Joining the CGA Fourth Business Confidence Survey webinar as a speaker, Loungers CEO Nick Collins explained how the business had been preparing to relaunch Loungers, and admitted: “Reopening the estate has been a lot more work than closing it down.” Loungers are reopening nearly 30 sites on Saturday 4th July and another 30 on Wednesday 8th July, with the rest following in weekly batches into August. “It will allow us the opportunity to learn from mistakes, train our teams well and make sure they’re prepared,” he said. All sites will  for now retain their usual opening hours. Collins added that effective communication with staff has been a key priority throughout the pandemic. “We took the approach from day one to be really honest with them… it’s our responsibility now to explain how we’re going to keep them safe—that’s really important.”

  1. Focus on technology

Back of house systems, apps and other technology will have an important role to play in operators’ return to work. James England, Senior Vice President of Strategic Partnerships at Fourth reflected on the focus of many operators on booking, ordering and payment solutions, and the Health Survey app Fourth customers are using to get their team safely back to work. Nick Collins shared that Loungers are preparing to roll out an order-at-table app for the first time, despite previously being sceptical about putting technology between staff and customers. “Coronavirus has forced our hand… It’s a bit of a leap into the unknown for us, and it’ll be fascinating to see how our customers respond to it.”

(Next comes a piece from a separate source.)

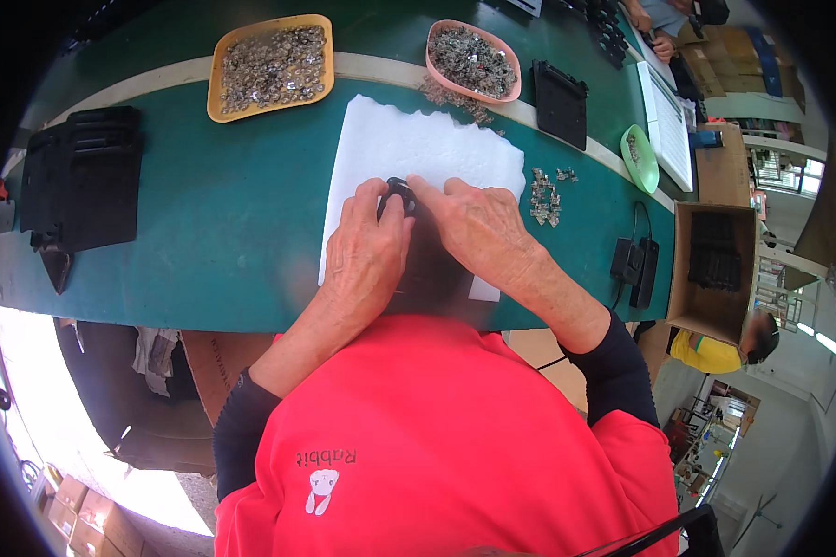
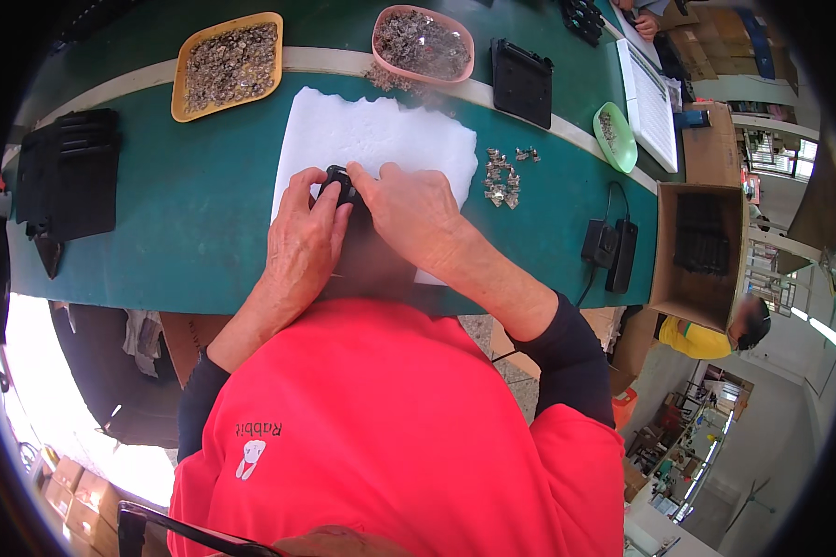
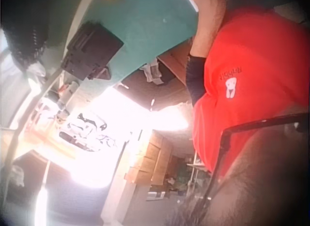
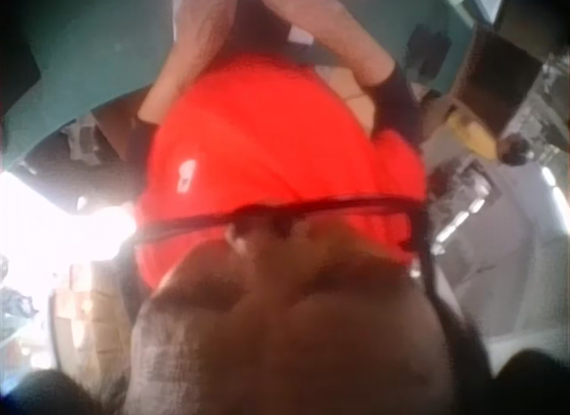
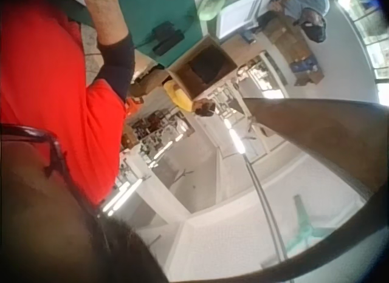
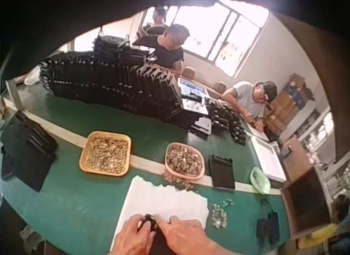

  1. Supply chain pressure

The Business Confidence Survey highlights that businesses have been able to quickly mobilise to reopen. This in part is due to the support they have received from their supply chains, with 21% of leaders saying they have confidence in all of their suppliers, and 62% saying they have confidence in some of their suppliers. Whilst this confidence is positive, the supplier network urges caution in these uncharted waters, and is conscious that supply and the ability to deliver will come under pressure.  A proactive approach is therefore encouraged. Rather than expecting the same availability and service as prior to the pandemic, operators should communicate with their suppliers to ensure that access to ingredients, products and equipment isn’t compromised in the weeks ahead.

  1. Cleanliness

Prior to the pandemic, CGA’s BrandTrack research showed that hygiene and cleanliness ranked fifth on the list of considerations for people going out to eat or drink, but it has now become the top consideration. “Consumers really want to trust that venues are looking after them and staff… there’s a huge bulk of consumers who need reassurance,” said CGA’s Director of Food and Retail Karl Chessell. For now, the non-negotiable demands are spacing and cleaning, while table service, tech-enabled ordering and payment and PPE are desirable. Precautions such as disposable cutlery, temperature checks and perspex partition screens are considered off-putting. Nick Collins said it was vital to communicate to staff and customers the hygiene protocols implemented. “So much of this is about perception. It’s so important to be seen to be taking all the precautions that people will expect.”

  1. Flexibility

With so much uncertainty around consumer demand to eat and drink out post-lockdown, the Business Confidence Survey reveals widespread concerns around frequency and spending levels, and the impact this will have on profits. Karl Chessell reflected “it’s going to be a long, hard road back for the sector”. As we adjust to the new normal, being agile and flexible will be key. Some operators are looking to increase revenue from deliveries, meal kits and retail products and will be looking at and responding to dynamics like shifting dayparts and the increased demand for local businesses. Positively, the BrandTrack findings indicate that there is considerable consumer appetite for operators that can deliver the right balance of safety, experience, quality and value. As one respondent put it: “Get ready for us and we’ll be back soon—it’s been far too long.”

The CGA Fourth Business Confidence Survey is based on responses from nearly 100 leaders working at CEO, MD, Chairman, Director or other senior management level. The survey was carried out in late June 2020.